By Thomas Coffin
We had an election on Nov. 3. The incumbent president lost the popular vote by a margin of just over 7 million votes. His opponent, now President-elect Joe Biden, also prevailed in the Electoral College by receiving 306 votes to Donald Trump’s 232 votes.
Months before the election took place, Trump began setting the table for nullifying the results if he failed in his bid for re-election. In a bizarre soliloquy, he said the only way he could lose was if the election was rigged or fraudulent.
There was a record turnout for the election — more than 159 million votes were cast. Biden received 81,233,098 of the votes; Trump, 74,222,958.
Immediately, the foretold nullification strategy was unleashed. Trump cried fraud and refused to concede, and some 60 lawsuits were filed in courts throughout the country to have the results declared invalid and Trump the winner.
But the courts are not the props of political theater. In courts of law, there are serious penalties for lying or fabricating evidence. One by one the lawsuits vanished like the morning fog when the light of day was directed at them. There was no proof to substantiate the false claims. When votes were recounted, they were confirmed as accurate. The lawyers retreated, and some took their act to talk shows.
The false claims of “fraud” were in actuality semantical distortions of the true basis for Trump’s anguish — the African American voting bloc, which voted in large numbers against his racist agenda. It is no accident that the lawsuits were uniformly directed against the votes of large cities which have majorities consisting of African American citizens.
White supremacists have never accepted the legitimacy of African American votes and have labored to suppress their votes ever since the passage of the 13th, 14th and 15th amendments to the Constitution in 1865. Indeed, Rush Limbaugh, shortly after Trump’s defeat in the election, bemoaned the fact that Trump’s party could never win the vote in the country’s largest cities and suggested the nation’s rural states consider secession as the solution.
However, in the court of public opinion, unlike courts of law, lying is a skill set that is often rewarded, especially if the lies are repeated adamantly and often. There are no rules; allegations suffice for evidence; falsehood is as good a currency as truth.
Additional tools in the public opinion forum that would draw prison sentences in a judicial setting are threats, intimidation, extortion and the traditional techniques of the underworld.

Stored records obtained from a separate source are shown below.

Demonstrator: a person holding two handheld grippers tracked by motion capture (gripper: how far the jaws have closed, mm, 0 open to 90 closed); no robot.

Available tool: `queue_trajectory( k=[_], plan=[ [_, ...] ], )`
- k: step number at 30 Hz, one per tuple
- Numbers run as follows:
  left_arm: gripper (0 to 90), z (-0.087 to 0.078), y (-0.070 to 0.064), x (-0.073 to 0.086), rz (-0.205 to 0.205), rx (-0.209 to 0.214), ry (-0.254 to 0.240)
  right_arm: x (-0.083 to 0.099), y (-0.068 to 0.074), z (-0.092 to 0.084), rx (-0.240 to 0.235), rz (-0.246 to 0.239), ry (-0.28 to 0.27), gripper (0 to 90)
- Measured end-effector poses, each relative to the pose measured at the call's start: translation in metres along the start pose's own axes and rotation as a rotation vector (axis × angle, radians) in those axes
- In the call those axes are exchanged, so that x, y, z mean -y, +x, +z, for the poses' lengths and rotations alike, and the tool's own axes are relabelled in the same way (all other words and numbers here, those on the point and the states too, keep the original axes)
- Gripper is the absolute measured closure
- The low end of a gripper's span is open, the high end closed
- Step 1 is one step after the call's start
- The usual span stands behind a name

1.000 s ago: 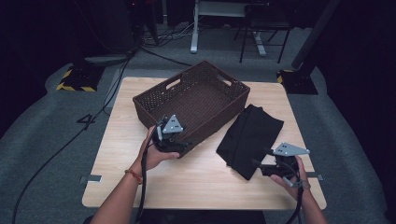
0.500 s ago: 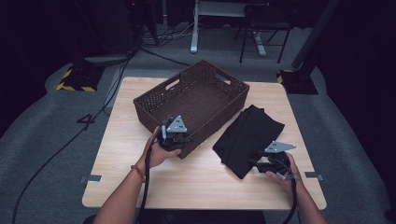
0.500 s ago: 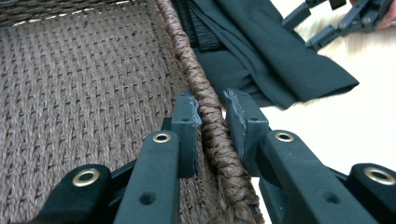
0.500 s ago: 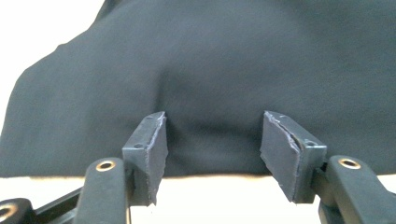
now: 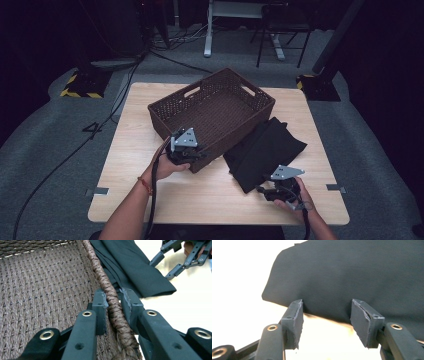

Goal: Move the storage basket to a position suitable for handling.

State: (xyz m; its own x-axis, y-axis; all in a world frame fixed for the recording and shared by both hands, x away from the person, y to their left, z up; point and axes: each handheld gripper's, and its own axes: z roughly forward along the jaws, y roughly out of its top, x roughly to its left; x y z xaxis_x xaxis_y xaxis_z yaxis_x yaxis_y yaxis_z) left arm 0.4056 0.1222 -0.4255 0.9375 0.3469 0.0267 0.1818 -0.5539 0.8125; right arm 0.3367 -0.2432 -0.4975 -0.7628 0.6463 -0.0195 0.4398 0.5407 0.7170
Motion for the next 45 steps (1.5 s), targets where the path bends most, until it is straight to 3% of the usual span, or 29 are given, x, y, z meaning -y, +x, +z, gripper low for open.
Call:
queue_trajectory(
  k=[2, 4, 6, 7, 10, 14, 16, 20, 24, 26, 30, 32, 34, 36, 42, 45],
  plan=[
    [75.2, -0.006, -0.001, 0.003, 0.001, -0.001, -0.001, 0.0, 0.008, -0.002, -0.007, -0.01, 0.018, 41.2],
    [76.3, -0.012, -0.002, 0.008, -0.006, -0.029, 0.0, 0.0, 0.014, -0.005, -0.013, -0.022, 0.024, 36.5],
    [77.5, -0.02, -0.003, 0.013, -0.019, -0.057, 0.001, -0.001, 0.015, -0.013, -0.024, -0.026, -0.01, 34.9],
    [78.0, -0.02, -0.003, 0.013, -0.019, -0.057, 0.001, -0.003, 0.012, -0.02, -0.016, -0.021, -0.036, 34.5],
    [77.7, -0.034, -0.004, 0.02, -0.031, -0.109, 0.015, -0.006, 0.001, -0.037, 0.03, 0.0, -0.085, 32.6],
    [72.9, -0.047, -0.002, 0.026, -0.054, -0.157, 0.006, -0.007, -0.03, -0.055, 0.151, 0.038, -0.115, 29.8],
    [70.6, -0.051, -0.002, 0.029, -0.065, -0.188, 0.013, -0.003, -0.058, -0.059, 0.247, 0.072, -0.101, 27.9],
    [66.5, -0.054, -0.004, 0.031, -0.061, -0.231, 0.024, 0.007, -0.097, -0.06, 0.311, 0.143, -0.079, 27.0],
    [60.8, -0.051, -0.003, 0.03, -0.082, -0.259, 0.029, 0.018, -0.124, -0.051, 0.295, 0.208, -0.03, 24.1],
    [57.0, -0.049, -0.001, 0.03, -0.087, -0.259, 0.034, 0.023, -0.131, -0.044, 0.235, 0.246, -0.032, 23.7],
    [54.5, -0.042, 0.006, 0.028, -0.113, -0.225, 0.031, 0.026, -0.132, -0.028, 0.206, 0.224, 0.004, 24.1],
    [54.6, -0.037, 0.01, 0.028, -0.12, -0.195, 0.034, 0.029, -0.13, -0.024, 0.169, 0.245, -0.02, 27.3],
    [56.7, -0.032, 0.011, 0.026, -0.103, -0.187, 0.037, 0.03, -0.127, -0.023, 0.162, 0.246, -0.037, 28.7],
    [63.1, -0.029, 0.013, 0.023, -0.102, -0.138, 0.033, 0.029, -0.124, -0.022, 0.14, 0.247, -0.042, 31.1],
    [77.4, -0.013, 0.011, 0.012, -0.04, -0.044, 0.036, 0.022, -0.099, -0.016, 0.079, 0.185, -0.046, 35.2],
    [80.0, -0.005, 0.011, 0.005, -0.018, -0.033, 0.043, 0.018, -0.085, -0.013, 0.068, 0.165, -0.037, 36.9]
  ],
)
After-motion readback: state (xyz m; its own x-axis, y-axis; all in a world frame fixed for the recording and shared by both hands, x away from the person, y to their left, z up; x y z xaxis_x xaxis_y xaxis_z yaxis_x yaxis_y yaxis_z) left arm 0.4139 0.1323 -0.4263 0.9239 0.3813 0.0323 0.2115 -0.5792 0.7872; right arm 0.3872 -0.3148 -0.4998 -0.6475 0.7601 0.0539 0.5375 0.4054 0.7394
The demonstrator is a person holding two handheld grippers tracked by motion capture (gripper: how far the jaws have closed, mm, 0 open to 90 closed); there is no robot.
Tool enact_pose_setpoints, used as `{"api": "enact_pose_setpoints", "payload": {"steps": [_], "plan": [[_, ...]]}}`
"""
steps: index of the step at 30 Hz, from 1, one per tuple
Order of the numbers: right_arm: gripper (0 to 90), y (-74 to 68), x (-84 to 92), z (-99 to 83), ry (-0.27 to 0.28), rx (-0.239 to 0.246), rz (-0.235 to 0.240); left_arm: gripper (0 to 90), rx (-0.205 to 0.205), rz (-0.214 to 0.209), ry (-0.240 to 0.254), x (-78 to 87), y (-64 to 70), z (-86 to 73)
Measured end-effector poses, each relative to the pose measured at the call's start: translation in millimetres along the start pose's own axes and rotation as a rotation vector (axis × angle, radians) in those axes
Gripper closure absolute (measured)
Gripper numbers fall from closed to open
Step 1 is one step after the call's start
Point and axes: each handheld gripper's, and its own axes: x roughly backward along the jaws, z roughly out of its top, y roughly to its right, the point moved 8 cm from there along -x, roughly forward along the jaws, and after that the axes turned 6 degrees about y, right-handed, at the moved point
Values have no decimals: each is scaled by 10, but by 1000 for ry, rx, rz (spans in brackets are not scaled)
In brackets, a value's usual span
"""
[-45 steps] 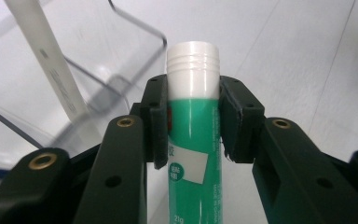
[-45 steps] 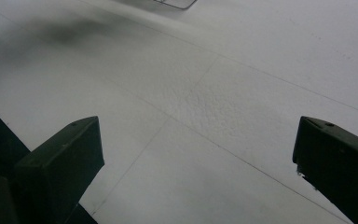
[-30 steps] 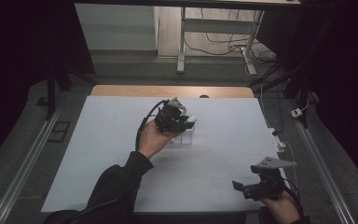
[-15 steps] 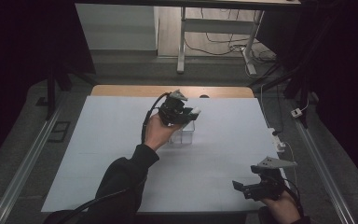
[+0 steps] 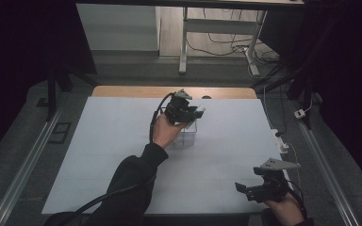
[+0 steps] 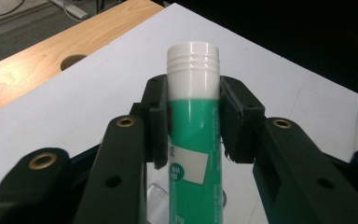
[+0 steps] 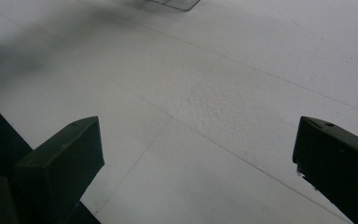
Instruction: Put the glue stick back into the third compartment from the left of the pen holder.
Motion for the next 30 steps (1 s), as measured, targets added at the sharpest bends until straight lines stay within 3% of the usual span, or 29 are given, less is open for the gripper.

Thus we have the specter of the lingering incumbent calling the secretary of state of Georgia to order up precisely 11,800 votes (the number needed to carry the state) via the cover story of “there’s nothing wrong with you saying you recalculated.” As an added inducement, Trump added that failing to do so could expose the secretary and even his lawyer to some sort of criminal charges.
It is impossible to imagine what more is needed for objective and impartial people to see this for what it is — an existential threat to the democratic principles that are the core of the birthplace of modern democracy, our nation which has been the beacon of liberty and freedom for over two centuries.
But if more is needed, it was provided on Jan. 6 when Trump, with two weeks left on the clock of his administration, summoned thousands of his supporters to Washington D.C. and incited them to attack the Capitol, the hallowed seat of our government, while Congress was in session to perform the ceremonial function of verifying the Electoral College votes making Biden and Kamala Harris our next president and vice-president.
So, emboldened and ginned up by the words of the president himself, the thousands became an armed mob, overwhelmed what little security existed, breached the Capitol, imperiled the safety of the nation’s lawmakers and their staff, destroyed and stole property, murdered a police officer and scattered Congress into fleeing for their very lives.
These events represent the greatest threat to our democracy the nation has ever endured. That their genesis was from within renders it all the more dangerous.
The cumulative voice of “We the People” in our 2020 election was not “fraud.” It was democracy in action, freedom in choosing our leader, and liberty at work. It was all the ideals that are forbidden, labeled illegitimate, and despised by tyrants. The people have spoken. Their voice is not fraud. Their decision must be respected. The people will not submit to tyranny. Not now, not ever.
Thomas Coffin is a retired United States magistrate judge. He served 24 years in the United States District Court for the District of Oregon, from 1992 to 2016.